До появления на Эльбе Полины местный гарнизон умирал от скуки. Местные жители тоже пришли в восторг от ее нововведений. Буквально все островитяне дивились таким причудам, как страсть наносить визиты, сидя в портшезе (поскольку они сильно ее утомляли, что, не мешало ей, однако, танцевать до самого утра), и ее до неприличия открытым платьям. Настоящей сенсацией стали неаполитанские музыканты, которых она привезла с собой на остров. Полина заставила брата не только принимать участие в этих развлечениях, но и переделать заброшенную часовню в новый театр. Правда, случалось, что Бонапарты проводили тихие вечера в семейном кругу, играя в карты с кем-нибудь из офицеров — излюбленное времяпровождение Летиции. В начале 1815 года, когда полковник Кэмпбелл поставил Наполеона в известность, что намерен на несколько дней отправиться к докторам во Флоренцию, император сказал ему, что будет ждать его возвращения к 28 февраля. Полина в тот же день собиралась давать бал.

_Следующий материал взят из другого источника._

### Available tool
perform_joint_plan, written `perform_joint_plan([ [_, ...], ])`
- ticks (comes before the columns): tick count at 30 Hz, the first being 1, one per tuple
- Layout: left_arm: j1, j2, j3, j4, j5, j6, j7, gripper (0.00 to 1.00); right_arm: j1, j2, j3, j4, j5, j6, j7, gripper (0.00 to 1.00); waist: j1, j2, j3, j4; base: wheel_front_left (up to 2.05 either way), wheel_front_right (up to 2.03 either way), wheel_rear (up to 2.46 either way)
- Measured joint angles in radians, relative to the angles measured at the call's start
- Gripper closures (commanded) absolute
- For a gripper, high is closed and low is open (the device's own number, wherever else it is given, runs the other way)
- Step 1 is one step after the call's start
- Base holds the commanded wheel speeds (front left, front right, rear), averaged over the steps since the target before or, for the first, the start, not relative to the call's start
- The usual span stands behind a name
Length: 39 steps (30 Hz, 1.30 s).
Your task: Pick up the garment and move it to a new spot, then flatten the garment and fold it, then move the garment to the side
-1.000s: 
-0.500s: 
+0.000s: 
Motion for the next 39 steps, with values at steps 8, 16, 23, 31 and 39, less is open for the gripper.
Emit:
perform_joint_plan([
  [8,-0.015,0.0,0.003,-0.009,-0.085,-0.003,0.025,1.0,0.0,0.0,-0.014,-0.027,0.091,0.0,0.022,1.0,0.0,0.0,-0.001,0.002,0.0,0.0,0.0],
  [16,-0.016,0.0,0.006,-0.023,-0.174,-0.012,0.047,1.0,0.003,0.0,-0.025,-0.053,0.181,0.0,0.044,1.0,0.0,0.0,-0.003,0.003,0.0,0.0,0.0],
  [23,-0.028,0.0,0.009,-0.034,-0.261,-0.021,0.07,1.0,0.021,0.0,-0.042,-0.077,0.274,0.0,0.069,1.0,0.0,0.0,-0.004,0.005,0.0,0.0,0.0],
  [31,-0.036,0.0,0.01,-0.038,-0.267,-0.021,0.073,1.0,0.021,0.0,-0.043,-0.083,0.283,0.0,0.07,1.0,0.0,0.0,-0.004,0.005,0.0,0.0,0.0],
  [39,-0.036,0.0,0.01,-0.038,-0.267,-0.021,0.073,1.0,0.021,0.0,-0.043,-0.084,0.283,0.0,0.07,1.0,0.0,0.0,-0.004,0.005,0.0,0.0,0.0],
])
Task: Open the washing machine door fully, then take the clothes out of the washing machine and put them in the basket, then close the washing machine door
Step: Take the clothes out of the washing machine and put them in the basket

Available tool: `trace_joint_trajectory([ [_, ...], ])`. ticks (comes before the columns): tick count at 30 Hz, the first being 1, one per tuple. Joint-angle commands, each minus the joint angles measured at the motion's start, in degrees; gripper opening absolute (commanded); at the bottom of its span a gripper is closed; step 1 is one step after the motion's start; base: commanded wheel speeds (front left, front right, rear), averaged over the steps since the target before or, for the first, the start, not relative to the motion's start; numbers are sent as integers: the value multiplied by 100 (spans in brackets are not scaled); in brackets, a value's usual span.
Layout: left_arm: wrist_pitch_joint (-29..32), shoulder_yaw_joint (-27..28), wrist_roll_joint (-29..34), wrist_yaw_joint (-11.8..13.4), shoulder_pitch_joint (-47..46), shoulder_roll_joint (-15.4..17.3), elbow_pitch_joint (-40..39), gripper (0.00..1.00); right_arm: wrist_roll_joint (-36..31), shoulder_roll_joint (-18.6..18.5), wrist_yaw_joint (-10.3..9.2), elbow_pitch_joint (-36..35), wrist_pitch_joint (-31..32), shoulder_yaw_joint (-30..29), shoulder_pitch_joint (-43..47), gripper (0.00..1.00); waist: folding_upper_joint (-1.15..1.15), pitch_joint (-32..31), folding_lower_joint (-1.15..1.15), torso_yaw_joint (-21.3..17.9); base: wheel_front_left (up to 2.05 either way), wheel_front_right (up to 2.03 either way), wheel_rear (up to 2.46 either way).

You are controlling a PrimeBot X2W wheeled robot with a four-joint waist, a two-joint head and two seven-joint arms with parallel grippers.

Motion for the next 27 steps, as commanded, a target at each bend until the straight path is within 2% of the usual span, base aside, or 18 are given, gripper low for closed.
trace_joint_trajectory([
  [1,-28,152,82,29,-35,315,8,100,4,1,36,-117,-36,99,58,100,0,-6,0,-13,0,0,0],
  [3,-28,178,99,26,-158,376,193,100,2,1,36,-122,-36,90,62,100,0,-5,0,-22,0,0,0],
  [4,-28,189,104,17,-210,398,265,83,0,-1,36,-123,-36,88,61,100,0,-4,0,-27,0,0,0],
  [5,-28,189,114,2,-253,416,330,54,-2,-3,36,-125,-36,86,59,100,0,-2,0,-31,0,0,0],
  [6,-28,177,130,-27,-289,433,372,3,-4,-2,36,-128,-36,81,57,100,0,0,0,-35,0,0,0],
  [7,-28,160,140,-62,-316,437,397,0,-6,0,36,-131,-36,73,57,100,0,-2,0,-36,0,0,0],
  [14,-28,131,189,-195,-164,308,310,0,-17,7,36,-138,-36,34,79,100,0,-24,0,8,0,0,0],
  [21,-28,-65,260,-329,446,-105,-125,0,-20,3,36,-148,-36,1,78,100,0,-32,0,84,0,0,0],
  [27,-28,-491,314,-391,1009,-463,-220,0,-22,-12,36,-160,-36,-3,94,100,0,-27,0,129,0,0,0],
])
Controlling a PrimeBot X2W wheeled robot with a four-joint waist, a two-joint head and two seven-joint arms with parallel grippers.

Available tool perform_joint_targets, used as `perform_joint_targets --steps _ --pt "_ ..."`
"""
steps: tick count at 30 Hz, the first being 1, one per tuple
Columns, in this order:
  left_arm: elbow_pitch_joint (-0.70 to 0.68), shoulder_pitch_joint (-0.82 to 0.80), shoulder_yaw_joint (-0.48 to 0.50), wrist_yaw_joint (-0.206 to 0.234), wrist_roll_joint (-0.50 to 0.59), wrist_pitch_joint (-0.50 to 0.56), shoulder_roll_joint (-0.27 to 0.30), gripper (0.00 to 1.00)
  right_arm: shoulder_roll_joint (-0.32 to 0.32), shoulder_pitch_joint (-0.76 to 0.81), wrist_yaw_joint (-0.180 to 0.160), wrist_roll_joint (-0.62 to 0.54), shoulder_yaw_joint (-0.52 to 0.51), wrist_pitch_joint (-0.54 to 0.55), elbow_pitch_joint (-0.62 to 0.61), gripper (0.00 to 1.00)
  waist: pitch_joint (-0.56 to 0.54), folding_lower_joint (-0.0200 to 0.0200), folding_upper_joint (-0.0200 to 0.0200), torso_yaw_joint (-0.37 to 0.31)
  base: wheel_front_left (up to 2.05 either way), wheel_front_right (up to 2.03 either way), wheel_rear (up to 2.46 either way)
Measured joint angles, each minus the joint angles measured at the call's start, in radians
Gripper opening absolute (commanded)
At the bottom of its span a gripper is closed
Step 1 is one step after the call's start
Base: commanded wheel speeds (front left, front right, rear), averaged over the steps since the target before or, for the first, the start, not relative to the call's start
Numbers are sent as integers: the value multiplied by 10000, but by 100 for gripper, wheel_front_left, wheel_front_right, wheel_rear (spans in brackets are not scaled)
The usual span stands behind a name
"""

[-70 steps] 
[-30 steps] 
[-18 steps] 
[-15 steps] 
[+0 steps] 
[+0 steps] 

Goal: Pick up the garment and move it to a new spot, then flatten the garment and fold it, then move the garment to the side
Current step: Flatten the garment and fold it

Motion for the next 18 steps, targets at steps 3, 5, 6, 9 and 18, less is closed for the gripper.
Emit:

Однако, когда в назначенный срок полковник возвратился на Эльбу, ему доложили, что 26 февраля Наполеон отплыл в неизвестном направлении на борту брига «Непостоянный». Император лишь накануне поставил мать в известность. В своих мемуарах Летиция вспоминает, возможно, чересчур поэтично, что, услышав эту новость, она ответила: «Небеса не позволят, чтобы ты умер от яда или же от недостойной тебя бездеятельности, но только с мечом в руке. Так ступай, мой сын, исполни свое предначертание: тебе уготовано погибнуть с мечом в руке». Более практичная Полина пожертвовала своим лучшим бриллиантовым колье стоимостью в полмиллиона франков. При расставании она расплакалась, ей не хотелось, чтобы брат покидал Эльбу. В действительности содержание крошечного государства оказалось Наполеону не по карману, и к тому же он вполне искренне верил, что останься он на острове чуть дольше, как Бурбоны или австрийцы задумают либо отправить его в заточение, либо вообще убить. Так заметил незадолго до этого министр Людовика XVIII граф Блака д’Олп, обсуждая проблему короля Иоахима: «Если все пустить на самотек, то вскоре мы обнаружим, как этот человек с Эльбы высадится в Италии, угрожая безопасности и спокойствию Франции и Европы». Оба, Наполеон и Мюрат, несомненно, были в опасности. Когда Бонапарт садился на бриг, люди на борту судна затянули «Марсельезу», которую затем подхватили местные жители, столпившиеся на пристани. Более грозного отплытия Наполеон вряд ли мог себе представить.